WHAT YOU NEED TO DO
Would you transcribe the entries below, beginning at the line with "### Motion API" and ending after the line with "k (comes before", exactly, with no picture and nothing more?

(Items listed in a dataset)
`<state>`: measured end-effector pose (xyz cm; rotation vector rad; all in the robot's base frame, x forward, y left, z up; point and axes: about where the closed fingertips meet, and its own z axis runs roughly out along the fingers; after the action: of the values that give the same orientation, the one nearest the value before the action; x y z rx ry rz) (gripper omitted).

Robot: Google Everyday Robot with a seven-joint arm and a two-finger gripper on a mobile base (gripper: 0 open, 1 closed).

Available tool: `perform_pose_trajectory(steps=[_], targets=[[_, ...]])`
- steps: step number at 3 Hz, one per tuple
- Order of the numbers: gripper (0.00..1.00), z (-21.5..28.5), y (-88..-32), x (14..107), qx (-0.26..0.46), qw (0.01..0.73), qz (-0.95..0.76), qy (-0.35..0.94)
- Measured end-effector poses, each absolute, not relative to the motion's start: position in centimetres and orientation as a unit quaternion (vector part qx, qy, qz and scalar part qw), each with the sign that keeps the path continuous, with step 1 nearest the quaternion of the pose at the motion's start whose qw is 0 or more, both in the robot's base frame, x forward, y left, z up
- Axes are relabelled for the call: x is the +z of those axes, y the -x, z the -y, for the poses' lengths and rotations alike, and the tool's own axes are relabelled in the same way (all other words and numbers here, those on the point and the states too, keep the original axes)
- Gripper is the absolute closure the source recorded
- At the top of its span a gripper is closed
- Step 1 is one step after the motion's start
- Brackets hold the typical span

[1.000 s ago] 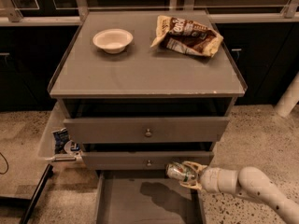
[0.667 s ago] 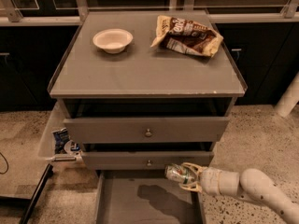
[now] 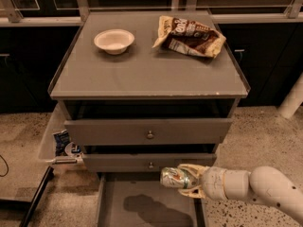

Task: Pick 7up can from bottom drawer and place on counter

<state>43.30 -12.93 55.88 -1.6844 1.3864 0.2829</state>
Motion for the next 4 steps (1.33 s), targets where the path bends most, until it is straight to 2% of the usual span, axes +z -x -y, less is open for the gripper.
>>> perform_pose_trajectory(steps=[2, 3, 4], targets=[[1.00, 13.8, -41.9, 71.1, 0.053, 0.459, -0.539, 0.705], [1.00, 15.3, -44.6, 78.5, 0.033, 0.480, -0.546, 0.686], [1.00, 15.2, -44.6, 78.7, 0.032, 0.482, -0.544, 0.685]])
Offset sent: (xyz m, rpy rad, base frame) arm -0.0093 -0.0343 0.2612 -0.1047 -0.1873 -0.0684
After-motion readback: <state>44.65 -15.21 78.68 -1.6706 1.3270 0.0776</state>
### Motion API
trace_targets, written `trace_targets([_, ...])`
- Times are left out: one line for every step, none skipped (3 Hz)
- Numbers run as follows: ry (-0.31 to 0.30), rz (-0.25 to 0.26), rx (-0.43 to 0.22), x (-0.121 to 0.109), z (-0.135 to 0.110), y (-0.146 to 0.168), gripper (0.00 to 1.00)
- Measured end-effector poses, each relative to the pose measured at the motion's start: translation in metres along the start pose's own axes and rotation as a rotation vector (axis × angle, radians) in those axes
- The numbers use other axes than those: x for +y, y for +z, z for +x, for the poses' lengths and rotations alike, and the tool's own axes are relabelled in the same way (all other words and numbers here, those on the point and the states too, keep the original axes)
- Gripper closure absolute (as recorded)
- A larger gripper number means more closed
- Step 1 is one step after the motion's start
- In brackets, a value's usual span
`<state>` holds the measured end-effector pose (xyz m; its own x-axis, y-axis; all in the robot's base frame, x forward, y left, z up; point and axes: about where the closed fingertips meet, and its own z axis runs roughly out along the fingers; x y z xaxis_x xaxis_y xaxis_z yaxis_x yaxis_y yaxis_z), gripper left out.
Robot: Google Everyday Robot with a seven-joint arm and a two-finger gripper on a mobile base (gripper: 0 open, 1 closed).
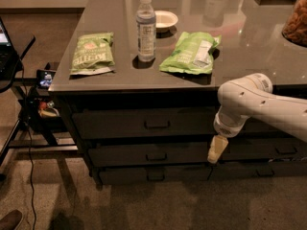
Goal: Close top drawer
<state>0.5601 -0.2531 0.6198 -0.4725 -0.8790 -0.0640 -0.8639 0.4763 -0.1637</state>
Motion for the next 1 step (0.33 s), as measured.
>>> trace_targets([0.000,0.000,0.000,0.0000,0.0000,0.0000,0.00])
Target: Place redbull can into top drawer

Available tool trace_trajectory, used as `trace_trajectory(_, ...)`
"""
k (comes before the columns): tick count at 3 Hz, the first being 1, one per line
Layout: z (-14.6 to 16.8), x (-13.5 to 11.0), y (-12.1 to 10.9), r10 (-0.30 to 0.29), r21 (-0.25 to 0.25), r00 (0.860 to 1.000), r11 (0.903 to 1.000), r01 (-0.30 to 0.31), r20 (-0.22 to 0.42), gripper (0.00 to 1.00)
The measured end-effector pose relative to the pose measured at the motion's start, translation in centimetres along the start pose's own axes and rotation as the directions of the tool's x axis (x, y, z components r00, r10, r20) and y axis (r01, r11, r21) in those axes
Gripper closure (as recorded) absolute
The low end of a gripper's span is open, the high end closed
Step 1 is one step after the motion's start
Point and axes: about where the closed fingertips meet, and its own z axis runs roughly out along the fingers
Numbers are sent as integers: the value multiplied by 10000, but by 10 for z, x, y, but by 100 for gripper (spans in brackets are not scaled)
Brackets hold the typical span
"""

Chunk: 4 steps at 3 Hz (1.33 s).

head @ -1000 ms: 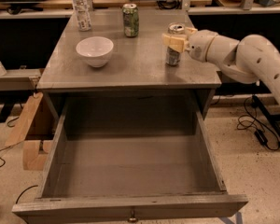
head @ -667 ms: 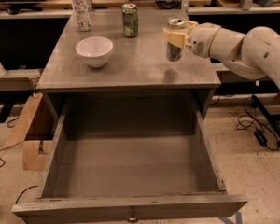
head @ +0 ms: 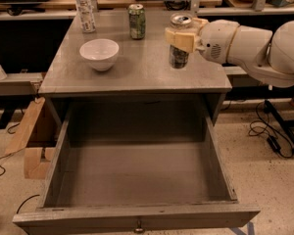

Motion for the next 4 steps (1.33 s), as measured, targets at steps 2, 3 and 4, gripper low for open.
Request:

OUTPUT
### Motion API
trace_targets, written `trace_targets([_, ...])`
- Times are left out: one line for every step, none skipped (3 Hz)
- Numbers run as follows: ry (-0.31 to 0.30), rz (-0.25 to 0.26), rx (-0.43 to 0.22), x (-0.121 to 0.109), z (-0.135 to 0.110), y (-0.146 to 0.168), gripper (0.00 to 1.00)
- Measured end-effector poses, each relative to the pose measured at the motion's start: translation in metres along the start pose's own axes and rotation as a rotation vector (axis × angle, radians) in those axes
- The numbers use other axes than those: x for +y, y for +z, z for +x, for the poses' lengths and rotations alike, and the tool's own axes are relabelled in the same way (all other words and numbers here, those on the point and the states too, keep the original axes)
- Gripper closure absolute (as recorded)
- A larger gripper number means more closed
- Step 1 is one step after the motion's start
- In brackets, a value's usual span
`<state>` holds the measured end-effector pose (xyz m; its own x-axis, y-axis; all in the robot's base frame, x forward, y left, z up; point and axes: about where the closed fingertips meet, and its own z axis runs roughly out along the fingers; x y z xaxis_x xaxis_y xaxis_z yaxis_x yaxis_y yaxis_z), gripper left out.
Robot: Google Everyday Robot with a seven-joint arm and a two-finger gripper on a mobile base (gripper: 0 open, 1 closed).
Goal: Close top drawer
<state>0.5601 -0.2531 0.6198 -0.4725 -0.8790 -0.0640 -0.8639 0.4763 -0.1637</state>
Motion for the next 1 step (0.33 s), as measured.
>>> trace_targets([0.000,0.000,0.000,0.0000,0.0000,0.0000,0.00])
Target: Place redbull can into top drawer

Available tool trace_trajectory, used as `trace_trajectory(_, ...)`
"""
k (comes before the columns): tick count at 3 Hz, the first being 1, one per line

There is nothing more to the answer.